Data extracted from a collection
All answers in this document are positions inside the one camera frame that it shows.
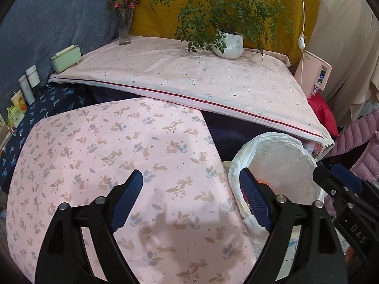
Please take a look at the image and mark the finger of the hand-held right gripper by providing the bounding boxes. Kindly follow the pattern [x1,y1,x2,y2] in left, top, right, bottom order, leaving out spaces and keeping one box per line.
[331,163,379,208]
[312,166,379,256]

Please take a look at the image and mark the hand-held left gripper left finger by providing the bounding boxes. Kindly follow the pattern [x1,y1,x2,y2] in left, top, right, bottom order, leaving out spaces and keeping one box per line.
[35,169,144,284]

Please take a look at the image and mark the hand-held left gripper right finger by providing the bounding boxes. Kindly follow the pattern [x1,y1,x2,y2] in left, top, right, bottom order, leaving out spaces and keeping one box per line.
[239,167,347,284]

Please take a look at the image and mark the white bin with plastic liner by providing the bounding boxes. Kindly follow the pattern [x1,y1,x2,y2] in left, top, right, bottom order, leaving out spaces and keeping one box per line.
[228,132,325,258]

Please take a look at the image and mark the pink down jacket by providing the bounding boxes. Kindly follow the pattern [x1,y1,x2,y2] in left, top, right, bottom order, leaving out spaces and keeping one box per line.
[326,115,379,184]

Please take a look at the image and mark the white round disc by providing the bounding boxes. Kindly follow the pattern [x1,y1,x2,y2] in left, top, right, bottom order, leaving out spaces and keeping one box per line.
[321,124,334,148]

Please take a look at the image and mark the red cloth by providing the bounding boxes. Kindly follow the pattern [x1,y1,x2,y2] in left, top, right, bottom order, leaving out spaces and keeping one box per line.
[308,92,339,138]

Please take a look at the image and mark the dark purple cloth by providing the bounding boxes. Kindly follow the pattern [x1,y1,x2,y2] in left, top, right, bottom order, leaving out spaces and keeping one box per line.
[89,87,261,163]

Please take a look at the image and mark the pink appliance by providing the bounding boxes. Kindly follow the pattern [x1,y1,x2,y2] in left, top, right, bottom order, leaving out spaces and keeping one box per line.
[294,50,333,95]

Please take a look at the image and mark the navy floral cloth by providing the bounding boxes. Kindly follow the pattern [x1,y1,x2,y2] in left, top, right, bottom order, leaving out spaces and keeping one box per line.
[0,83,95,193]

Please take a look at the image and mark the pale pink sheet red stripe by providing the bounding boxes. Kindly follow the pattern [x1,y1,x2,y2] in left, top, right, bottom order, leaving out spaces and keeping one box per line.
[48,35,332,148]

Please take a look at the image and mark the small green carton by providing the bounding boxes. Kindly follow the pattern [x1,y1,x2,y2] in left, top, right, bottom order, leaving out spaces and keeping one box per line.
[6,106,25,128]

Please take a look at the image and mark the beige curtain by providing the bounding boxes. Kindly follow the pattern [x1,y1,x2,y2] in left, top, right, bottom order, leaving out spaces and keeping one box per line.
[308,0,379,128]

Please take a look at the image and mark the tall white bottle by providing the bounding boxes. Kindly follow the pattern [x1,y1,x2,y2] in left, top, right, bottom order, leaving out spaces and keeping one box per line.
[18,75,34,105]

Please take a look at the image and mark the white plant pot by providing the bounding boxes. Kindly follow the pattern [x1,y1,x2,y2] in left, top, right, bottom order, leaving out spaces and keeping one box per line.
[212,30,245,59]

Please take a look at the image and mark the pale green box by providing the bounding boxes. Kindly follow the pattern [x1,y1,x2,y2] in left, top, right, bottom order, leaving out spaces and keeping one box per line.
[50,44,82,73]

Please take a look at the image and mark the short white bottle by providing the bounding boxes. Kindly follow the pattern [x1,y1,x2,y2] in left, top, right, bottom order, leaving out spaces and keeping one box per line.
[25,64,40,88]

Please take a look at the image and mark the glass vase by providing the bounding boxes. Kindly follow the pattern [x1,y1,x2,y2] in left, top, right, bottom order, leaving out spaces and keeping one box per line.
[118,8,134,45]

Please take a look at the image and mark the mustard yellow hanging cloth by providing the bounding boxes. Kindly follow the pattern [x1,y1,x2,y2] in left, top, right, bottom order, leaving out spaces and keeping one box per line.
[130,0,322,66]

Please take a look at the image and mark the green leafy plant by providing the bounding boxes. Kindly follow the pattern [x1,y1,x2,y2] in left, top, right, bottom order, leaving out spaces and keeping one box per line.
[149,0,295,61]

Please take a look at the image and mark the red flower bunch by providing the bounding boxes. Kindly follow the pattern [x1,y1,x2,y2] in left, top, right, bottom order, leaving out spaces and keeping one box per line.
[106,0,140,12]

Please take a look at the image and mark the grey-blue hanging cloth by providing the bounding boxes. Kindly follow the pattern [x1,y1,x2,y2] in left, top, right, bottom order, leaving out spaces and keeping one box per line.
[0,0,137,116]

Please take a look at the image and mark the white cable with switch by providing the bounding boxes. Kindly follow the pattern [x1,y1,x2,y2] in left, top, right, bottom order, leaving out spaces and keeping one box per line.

Exercise aim
Would you please repeat the entries above verbatim, excluding each picture?

Task output
All answers in this document are positions inside the one camera frame that it shows.
Please take a look at the image and mark the finger of the hand-held right gripper by providing the bounding boxes. Kindly follow the pattern [x1,y1,x2,y2] in left, top, right, bottom order, leaving out spaces and keeping one box per line.
[331,163,379,208]
[312,166,379,256]

Please take a look at the image and mark the hand-held left gripper left finger by providing the bounding boxes. Kindly follow the pattern [x1,y1,x2,y2] in left, top, right, bottom order, leaving out spaces and keeping one box per line.
[35,169,144,284]

Please take a look at the image and mark the hand-held left gripper right finger by providing the bounding boxes. Kindly follow the pattern [x1,y1,x2,y2] in left, top, right, bottom order, leaving out spaces and keeping one box per line.
[239,167,347,284]

Please take a look at the image and mark the white bin with plastic liner by providing the bounding boxes. Kindly follow the pattern [x1,y1,x2,y2] in left, top, right, bottom order, leaving out spaces and keeping one box per line.
[228,132,325,258]

Please take a look at the image and mark the pink down jacket by providing the bounding boxes. Kindly follow the pattern [x1,y1,x2,y2] in left, top, right, bottom order, leaving out spaces and keeping one box per line.
[326,115,379,184]

Please take a look at the image and mark the white round disc by providing the bounding boxes. Kindly follow the pattern [x1,y1,x2,y2] in left, top, right, bottom order, leaving out spaces and keeping one box per line.
[321,124,334,148]

Please take a look at the image and mark the red cloth by providing the bounding boxes. Kindly follow the pattern [x1,y1,x2,y2] in left, top, right, bottom order, leaving out spaces and keeping one box per line.
[308,92,339,138]

Please take a look at the image and mark the dark purple cloth by providing the bounding boxes. Kindly follow the pattern [x1,y1,x2,y2] in left, top, right, bottom order, leaving out spaces and keeping one box per line.
[89,87,261,163]

Please take a look at the image and mark the pink appliance by providing the bounding boxes. Kindly follow the pattern [x1,y1,x2,y2] in left, top, right, bottom order, leaving out spaces and keeping one box per line.
[294,50,333,95]

Please take a look at the image and mark the navy floral cloth by providing the bounding boxes. Kindly follow the pattern [x1,y1,x2,y2] in left, top, right, bottom order, leaving out spaces and keeping one box per line.
[0,83,95,193]

Please take a look at the image and mark the pale pink sheet red stripe by providing the bounding boxes. Kindly follow the pattern [x1,y1,x2,y2] in left, top, right, bottom order, leaving out spaces and keeping one box per line.
[48,35,332,148]

Please take a look at the image and mark the small green carton by providing the bounding boxes. Kindly follow the pattern [x1,y1,x2,y2] in left, top, right, bottom order, leaving out spaces and keeping one box per line.
[6,106,25,128]

Please take a look at the image and mark the beige curtain by providing the bounding boxes. Kindly follow the pattern [x1,y1,x2,y2] in left, top, right, bottom order, leaving out spaces and keeping one box per line.
[308,0,379,128]

Please take a look at the image and mark the tall white bottle by providing the bounding boxes. Kindly follow the pattern [x1,y1,x2,y2] in left, top, right, bottom order, leaving out spaces and keeping one box per line.
[18,75,34,105]

Please take a look at the image and mark the white plant pot by providing the bounding boxes. Kindly follow the pattern [x1,y1,x2,y2] in left, top, right, bottom order, leaving out spaces and keeping one box per line.
[212,30,245,59]

Please take a look at the image and mark the pale green box by providing the bounding boxes. Kindly follow the pattern [x1,y1,x2,y2] in left, top, right, bottom order, leaving out spaces and keeping one box per line.
[50,44,82,73]

Please take a look at the image and mark the short white bottle by providing the bounding boxes. Kindly follow the pattern [x1,y1,x2,y2] in left, top, right, bottom order, leaving out spaces and keeping one box per line.
[25,64,40,88]

Please take a look at the image and mark the glass vase by providing the bounding boxes. Kindly follow the pattern [x1,y1,x2,y2] in left, top, right, bottom order, leaving out spaces and keeping one box per line.
[118,8,134,45]

Please take a look at the image and mark the mustard yellow hanging cloth by providing the bounding boxes. Kindly follow the pattern [x1,y1,x2,y2] in left, top, right, bottom order, leaving out spaces and keeping one box per line.
[130,0,322,66]

Please take a look at the image and mark the green leafy plant by providing the bounding boxes. Kindly follow the pattern [x1,y1,x2,y2] in left, top, right, bottom order, leaving out spaces and keeping one box per line.
[149,0,295,61]

Please take a look at the image and mark the red flower bunch by providing the bounding boxes. Kindly follow the pattern [x1,y1,x2,y2] in left, top, right, bottom order, leaving out spaces and keeping one box per line.
[106,0,140,12]

Please take a look at the image and mark the grey-blue hanging cloth by providing the bounding boxes. Kindly follow the pattern [x1,y1,x2,y2] in left, top, right, bottom order, leaving out spaces and keeping one box per line.
[0,0,137,116]

Please take a look at the image and mark the white cable with switch by providing the bounding boxes. Kindly follow the pattern [x1,y1,x2,y2] in left, top, right, bottom order, leaving out spaces and keeping one box per line.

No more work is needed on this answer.